● What you should do
When the line containing "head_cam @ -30" appears in the data below, begin copying there and stop only after the line containing "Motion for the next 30".

━━━ Records to process

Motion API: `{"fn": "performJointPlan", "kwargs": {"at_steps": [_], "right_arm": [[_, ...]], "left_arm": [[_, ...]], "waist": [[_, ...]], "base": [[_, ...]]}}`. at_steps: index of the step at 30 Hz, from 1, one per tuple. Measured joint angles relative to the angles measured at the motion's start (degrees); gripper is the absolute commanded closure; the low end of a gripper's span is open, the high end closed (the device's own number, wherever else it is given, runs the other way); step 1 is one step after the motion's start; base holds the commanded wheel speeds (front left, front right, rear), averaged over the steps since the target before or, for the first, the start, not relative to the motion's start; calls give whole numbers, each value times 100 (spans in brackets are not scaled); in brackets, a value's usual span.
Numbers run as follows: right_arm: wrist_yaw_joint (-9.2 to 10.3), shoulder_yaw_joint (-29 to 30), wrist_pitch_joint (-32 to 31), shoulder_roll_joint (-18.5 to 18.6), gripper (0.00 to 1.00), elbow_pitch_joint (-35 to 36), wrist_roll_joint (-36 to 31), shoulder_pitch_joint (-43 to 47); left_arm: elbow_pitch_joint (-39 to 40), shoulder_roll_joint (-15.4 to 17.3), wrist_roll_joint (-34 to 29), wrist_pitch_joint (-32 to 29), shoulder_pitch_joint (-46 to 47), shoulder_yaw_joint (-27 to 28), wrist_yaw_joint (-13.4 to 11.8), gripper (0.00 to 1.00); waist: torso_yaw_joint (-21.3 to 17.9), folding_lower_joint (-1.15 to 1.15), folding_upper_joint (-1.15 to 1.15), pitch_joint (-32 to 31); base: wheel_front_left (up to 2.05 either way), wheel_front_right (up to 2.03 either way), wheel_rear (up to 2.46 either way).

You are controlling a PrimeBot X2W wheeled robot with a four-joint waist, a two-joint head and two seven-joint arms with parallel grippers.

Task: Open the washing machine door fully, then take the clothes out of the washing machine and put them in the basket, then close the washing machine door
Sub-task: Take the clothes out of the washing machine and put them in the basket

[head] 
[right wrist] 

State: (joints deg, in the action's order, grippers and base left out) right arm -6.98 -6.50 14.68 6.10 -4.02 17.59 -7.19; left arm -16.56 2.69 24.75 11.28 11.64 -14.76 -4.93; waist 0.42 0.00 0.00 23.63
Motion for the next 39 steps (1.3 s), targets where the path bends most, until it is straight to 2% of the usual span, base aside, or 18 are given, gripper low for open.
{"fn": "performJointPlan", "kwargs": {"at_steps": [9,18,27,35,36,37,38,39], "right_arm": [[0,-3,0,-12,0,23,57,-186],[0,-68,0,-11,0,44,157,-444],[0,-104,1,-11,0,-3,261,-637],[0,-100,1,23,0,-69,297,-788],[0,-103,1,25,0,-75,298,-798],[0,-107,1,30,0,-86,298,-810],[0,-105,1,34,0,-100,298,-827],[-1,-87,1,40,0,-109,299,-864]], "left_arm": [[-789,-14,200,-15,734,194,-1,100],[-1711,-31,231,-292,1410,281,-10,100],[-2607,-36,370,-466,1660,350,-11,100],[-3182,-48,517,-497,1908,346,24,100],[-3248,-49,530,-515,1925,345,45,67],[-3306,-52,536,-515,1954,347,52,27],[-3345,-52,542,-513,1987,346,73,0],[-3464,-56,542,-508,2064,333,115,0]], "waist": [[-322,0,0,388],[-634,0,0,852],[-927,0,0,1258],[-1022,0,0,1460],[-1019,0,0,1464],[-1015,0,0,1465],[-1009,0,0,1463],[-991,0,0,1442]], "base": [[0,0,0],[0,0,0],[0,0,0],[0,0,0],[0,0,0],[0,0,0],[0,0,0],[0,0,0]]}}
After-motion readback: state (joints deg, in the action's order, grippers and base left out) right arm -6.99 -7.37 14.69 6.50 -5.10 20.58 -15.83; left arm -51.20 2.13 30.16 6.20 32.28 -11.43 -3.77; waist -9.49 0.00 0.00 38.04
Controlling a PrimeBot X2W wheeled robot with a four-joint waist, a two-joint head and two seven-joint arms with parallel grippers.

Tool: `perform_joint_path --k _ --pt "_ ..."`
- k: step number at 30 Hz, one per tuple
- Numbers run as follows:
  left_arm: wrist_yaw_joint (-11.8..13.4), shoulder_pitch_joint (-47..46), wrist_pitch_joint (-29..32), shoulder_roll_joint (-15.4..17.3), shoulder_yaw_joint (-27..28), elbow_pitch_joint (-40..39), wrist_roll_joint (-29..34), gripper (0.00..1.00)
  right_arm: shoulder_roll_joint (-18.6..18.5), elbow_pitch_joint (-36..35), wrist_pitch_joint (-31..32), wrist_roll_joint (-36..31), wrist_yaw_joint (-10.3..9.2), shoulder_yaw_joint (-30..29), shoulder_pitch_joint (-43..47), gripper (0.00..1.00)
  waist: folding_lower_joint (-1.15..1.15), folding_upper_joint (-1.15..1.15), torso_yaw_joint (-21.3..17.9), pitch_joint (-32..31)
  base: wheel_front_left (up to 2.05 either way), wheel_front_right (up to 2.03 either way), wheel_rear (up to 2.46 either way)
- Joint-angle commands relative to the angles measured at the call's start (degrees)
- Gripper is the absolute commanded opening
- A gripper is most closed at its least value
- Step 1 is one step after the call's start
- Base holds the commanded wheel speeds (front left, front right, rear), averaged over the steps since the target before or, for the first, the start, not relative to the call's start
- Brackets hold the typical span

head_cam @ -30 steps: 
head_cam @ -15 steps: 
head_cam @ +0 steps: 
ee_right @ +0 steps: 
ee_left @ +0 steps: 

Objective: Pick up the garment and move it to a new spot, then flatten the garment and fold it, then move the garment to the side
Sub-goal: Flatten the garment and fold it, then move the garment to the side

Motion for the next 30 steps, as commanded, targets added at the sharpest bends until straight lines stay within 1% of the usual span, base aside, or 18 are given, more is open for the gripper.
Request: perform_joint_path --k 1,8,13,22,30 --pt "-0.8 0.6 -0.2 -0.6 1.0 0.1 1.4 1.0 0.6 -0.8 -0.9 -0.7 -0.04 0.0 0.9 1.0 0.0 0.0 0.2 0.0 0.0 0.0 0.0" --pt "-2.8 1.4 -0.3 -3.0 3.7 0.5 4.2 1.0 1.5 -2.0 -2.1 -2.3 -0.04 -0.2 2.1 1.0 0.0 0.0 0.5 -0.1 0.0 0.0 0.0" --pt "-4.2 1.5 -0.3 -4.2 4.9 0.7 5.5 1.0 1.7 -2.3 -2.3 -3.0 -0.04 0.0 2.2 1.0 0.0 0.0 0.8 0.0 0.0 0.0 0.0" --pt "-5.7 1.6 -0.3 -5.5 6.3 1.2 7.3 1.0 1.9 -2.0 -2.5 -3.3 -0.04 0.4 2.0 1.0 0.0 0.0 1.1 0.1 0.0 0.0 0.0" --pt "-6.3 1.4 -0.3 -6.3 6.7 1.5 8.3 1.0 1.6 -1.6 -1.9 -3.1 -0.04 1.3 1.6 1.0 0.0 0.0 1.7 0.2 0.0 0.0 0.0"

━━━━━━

● Your solution
head_cam @ -30 steps: 
head_cam @ -15 steps: 
head_cam @ +0 steps: 
ee_right @ +0 steps: 
ee_left @ +0 steps: 

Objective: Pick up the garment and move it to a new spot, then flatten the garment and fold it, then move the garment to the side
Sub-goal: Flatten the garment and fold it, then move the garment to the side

Motion for the next 30 steps, as commanded, targets added at the sharpest bends until straight lines stay within 1% of the usual span, base aside, or 18 are given, more is open for the gripper.

The requested output has been given in full.